The question is, did my reciprocal transplant reads get any sort of selection? Looking back through my notes, I don’t see anything about Poly-A selection.

His pipeline:

1. FastQC
2. Adapter trimming using CutAdapt wrapper script TrimGalore
3. Ribosomal RNA partitioned from total RNA using SortMeRNA and default fasta reference database
4. Remaining RNA mapped to index of genomes (Ostreobium quekettii, Symbiodinium sp. 57, Breviolum sp. 58, Cladocopium sp. 57, Durusdinium sp. 59 183 , Eimeria tenella, Emitis 184 houghton, Sarcocystis neurona, Toxoplasma gondii, Malassezia restricta, Nitzschia putrida, Gracilaria gracilis, and Uronemita sp.) to isolate non-coral RNA reads using BBsplit
5. Unmapped reads concaenated for de novo transcriptome assembly using Trinity
6. Decontamination using Standard PlusPF reference database in Kraken2
7. Reads aligned to transcriptome using Salmon
8. STAR used to align Breviolum binned reads
9. Gene transcripts were first predicted into longest open reading frames (ORFs) using transDecoder
10. Annotations using EggNOG-mapper
11. Gene ontology (GO) annotations supplemented using GoPredSim ProtT5 protein language model 65 195 derived topGO terms using FANTASIA

Using SortMeRNA for removing rRNA

• Looking online, there seems to be some thoughts that removing rRNA reads is not required when Poly-A selection is performed during sequencing, as preferentially selecting polyA tails automatically creates a bias towards mRNA (see this article and this article).
• However, some suggest that removing rRNA would save computation time and lead to a cleaner assembly (see here).
• This tutorial/paper is a good resource - it says that if GC content is abnormal, it could be a sign of high rRNA content (GC content of over 50% is typical for rRNA) and then SortMeRNA should be used. They also said “if there is any doubt, this step should be performed.”
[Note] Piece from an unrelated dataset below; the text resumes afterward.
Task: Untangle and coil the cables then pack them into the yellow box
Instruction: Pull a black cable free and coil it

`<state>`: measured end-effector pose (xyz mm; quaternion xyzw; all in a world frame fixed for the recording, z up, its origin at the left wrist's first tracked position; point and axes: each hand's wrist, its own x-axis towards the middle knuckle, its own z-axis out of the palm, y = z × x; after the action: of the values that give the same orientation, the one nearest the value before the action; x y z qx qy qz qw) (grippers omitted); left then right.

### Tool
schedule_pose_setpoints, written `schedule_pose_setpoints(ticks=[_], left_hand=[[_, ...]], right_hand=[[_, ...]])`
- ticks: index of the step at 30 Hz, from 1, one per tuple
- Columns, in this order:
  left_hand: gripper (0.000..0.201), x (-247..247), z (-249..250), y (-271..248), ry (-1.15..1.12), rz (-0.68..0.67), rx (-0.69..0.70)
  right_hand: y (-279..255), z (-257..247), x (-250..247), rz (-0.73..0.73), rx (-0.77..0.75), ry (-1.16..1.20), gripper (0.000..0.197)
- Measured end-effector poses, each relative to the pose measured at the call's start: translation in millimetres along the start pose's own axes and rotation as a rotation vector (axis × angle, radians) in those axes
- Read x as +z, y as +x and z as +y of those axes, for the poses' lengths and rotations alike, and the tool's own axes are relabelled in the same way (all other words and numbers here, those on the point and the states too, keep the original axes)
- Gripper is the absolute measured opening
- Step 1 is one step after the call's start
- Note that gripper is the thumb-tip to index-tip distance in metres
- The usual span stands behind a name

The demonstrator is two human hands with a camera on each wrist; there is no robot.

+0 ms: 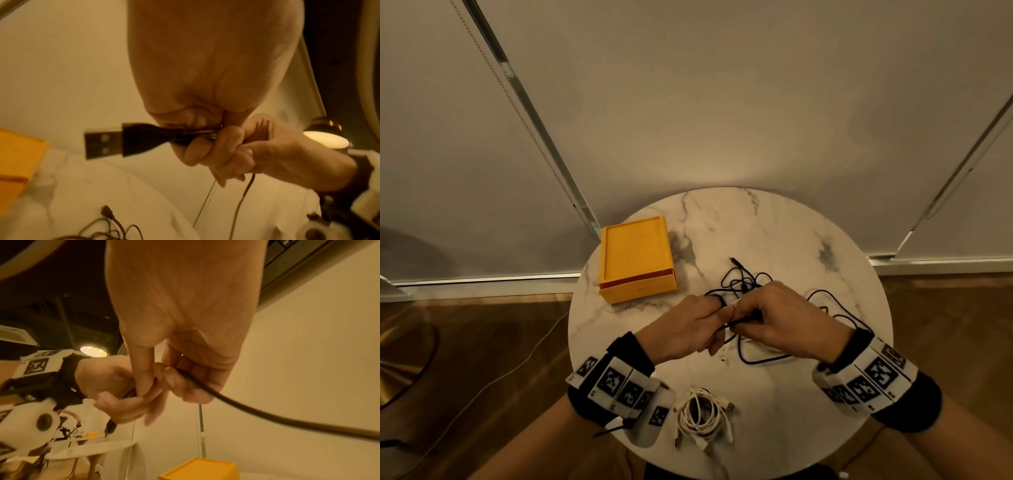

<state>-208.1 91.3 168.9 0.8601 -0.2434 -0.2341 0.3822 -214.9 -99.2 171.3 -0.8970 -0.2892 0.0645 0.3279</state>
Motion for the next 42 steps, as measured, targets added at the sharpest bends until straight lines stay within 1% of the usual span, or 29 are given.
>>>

Based on the multiQC report of my trimmed reads, it looks like the average GC content is not normally distributed and is higher for some samples. To be safe, I’ll follow Brad’s code and run SortMeRNA on it.

Update

So I ran SortMeRNA. Now what? I don’t want to do the BBSplit step because I’m not looking to see what aligns to members of the microbiome. I think I just want to skip to Trinity. But what files from SortMeRNA do I use to do that?

When I look at Brad’s next steps for BBSplit and Trinity, it looks like he renamed his fastq files from SortMeRNA.

The results of SortMeRNA are directories for each sample.

According to the SortMeRNA user manual:

• “kvdb” = “key-value datastore for alignment results”
• idx = “index database”
• “out” = “output files like aligned.blast”

It doesn’t mention the other folder I have, which is “readb”, and that’s the one I found .fq.gz files in, which look like what I would work with?

Ok I found on this website more info: it says that “readb” means “pre-processed reads/index”.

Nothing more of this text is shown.